- _What the exercise asks_:
All lines below starting at the one that holds "joint 3: -0.7207 to 0.7007" and ending at the one that holds "Image 3 of 4" should be printed exactly, ends included. Pictures should not be printed, nor anything else.

▬▬▬

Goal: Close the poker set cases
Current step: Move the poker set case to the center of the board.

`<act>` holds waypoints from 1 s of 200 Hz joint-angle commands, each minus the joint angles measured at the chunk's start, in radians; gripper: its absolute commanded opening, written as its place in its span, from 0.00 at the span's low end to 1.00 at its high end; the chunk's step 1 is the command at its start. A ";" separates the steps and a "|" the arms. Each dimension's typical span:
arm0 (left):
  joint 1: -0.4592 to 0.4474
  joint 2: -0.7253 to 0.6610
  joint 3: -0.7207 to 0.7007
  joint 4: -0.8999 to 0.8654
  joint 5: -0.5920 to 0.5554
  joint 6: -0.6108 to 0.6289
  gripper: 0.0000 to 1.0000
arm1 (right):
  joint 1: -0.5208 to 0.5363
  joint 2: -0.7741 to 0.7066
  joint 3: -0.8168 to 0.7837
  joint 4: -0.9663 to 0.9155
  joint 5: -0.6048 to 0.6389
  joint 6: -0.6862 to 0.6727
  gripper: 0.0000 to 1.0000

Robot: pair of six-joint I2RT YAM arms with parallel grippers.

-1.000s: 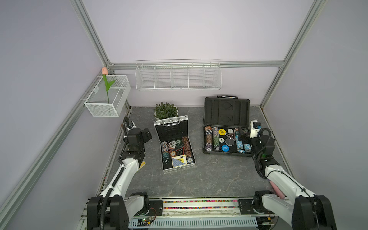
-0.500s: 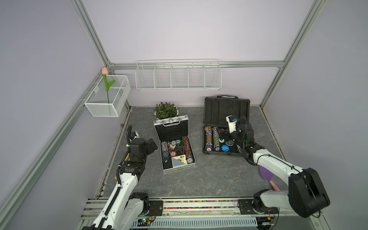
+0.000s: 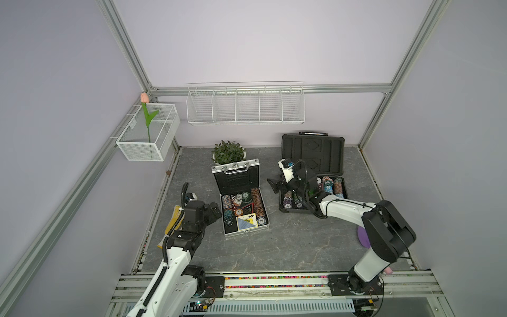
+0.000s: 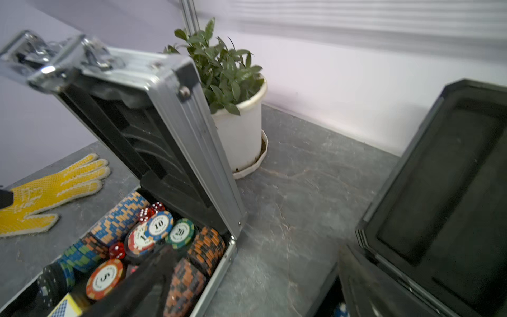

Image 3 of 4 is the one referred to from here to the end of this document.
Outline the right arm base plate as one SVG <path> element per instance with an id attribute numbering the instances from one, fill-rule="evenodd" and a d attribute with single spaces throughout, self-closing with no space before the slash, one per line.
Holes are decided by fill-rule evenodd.
<path id="1" fill-rule="evenodd" d="M 333 296 L 346 295 L 383 295 L 384 286 L 379 276 L 371 281 L 363 281 L 348 273 L 331 274 L 327 276 L 327 286 Z"/>

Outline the silver aluminium poker case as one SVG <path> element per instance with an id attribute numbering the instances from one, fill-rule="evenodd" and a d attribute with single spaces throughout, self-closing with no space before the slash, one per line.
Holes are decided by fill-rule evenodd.
<path id="1" fill-rule="evenodd" d="M 227 238 L 269 228 L 260 188 L 258 159 L 211 168 L 220 193 L 224 235 Z"/>

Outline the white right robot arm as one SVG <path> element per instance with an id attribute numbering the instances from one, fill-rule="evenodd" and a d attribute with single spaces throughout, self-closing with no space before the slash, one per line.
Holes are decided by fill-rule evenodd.
<path id="1" fill-rule="evenodd" d="M 387 200 L 362 203 L 325 192 L 303 160 L 292 162 L 283 158 L 278 165 L 283 175 L 278 180 L 267 180 L 276 194 L 291 191 L 314 216 L 341 219 L 365 230 L 370 248 L 343 281 L 335 282 L 341 288 L 356 295 L 364 294 L 380 281 L 380 273 L 397 262 L 417 240 L 415 231 L 393 203 Z"/>

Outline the black plastic poker case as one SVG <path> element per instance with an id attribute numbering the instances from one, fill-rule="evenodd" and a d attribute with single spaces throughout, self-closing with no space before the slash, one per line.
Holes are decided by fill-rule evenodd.
<path id="1" fill-rule="evenodd" d="M 321 132 L 300 132 L 282 136 L 281 158 L 295 163 L 296 170 L 308 169 L 310 176 L 316 178 L 320 190 L 348 198 L 343 178 L 345 138 L 329 136 Z"/>

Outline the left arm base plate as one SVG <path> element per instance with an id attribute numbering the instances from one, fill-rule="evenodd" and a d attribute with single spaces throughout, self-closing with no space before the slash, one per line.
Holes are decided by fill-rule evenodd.
<path id="1" fill-rule="evenodd" d="M 205 276 L 197 278 L 198 287 L 193 298 L 223 298 L 225 291 L 224 276 Z"/>

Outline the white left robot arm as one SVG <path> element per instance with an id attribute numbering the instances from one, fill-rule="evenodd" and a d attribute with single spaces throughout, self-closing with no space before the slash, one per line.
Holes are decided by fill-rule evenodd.
<path id="1" fill-rule="evenodd" d="M 162 242 L 162 261 L 128 316 L 180 316 L 187 302 L 205 291 L 205 272 L 191 265 L 206 228 L 222 217 L 217 203 L 183 201 Z"/>

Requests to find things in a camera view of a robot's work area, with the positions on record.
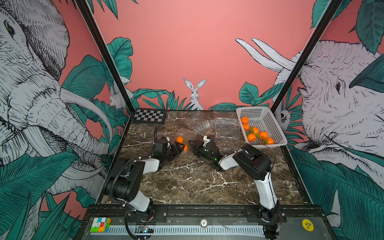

▬▬▬

- _Reply to the task_:
  joint 3: -0.7207 to 0.7007
  joint 4: -0.8999 to 0.8654
  joint 5: -0.5920 to 0.5554
  joint 6: -0.6108 to 0.6289
  gripper: 0.0000 to 1.0000
arm1 (right):
  joint 1: -0.5208 to 0.5363
  joint 2: -0.7741 to 0.7066
  joint 3: -0.8168 to 0.7837
  joint 4: -0.9663 to 0.9155
  joint 5: -0.6048 to 0.6389
  joint 6: -0.6862 to 0.6727
  gripper: 0.0000 to 1.0000

Robot: pair of six-joint I2RT YAM arms with parallel grippers.

-1.000s: 
-0.500s: 
+0.000s: 
+0.000s: 

Image 3 of 4 is the one referred to from here to the end of this document.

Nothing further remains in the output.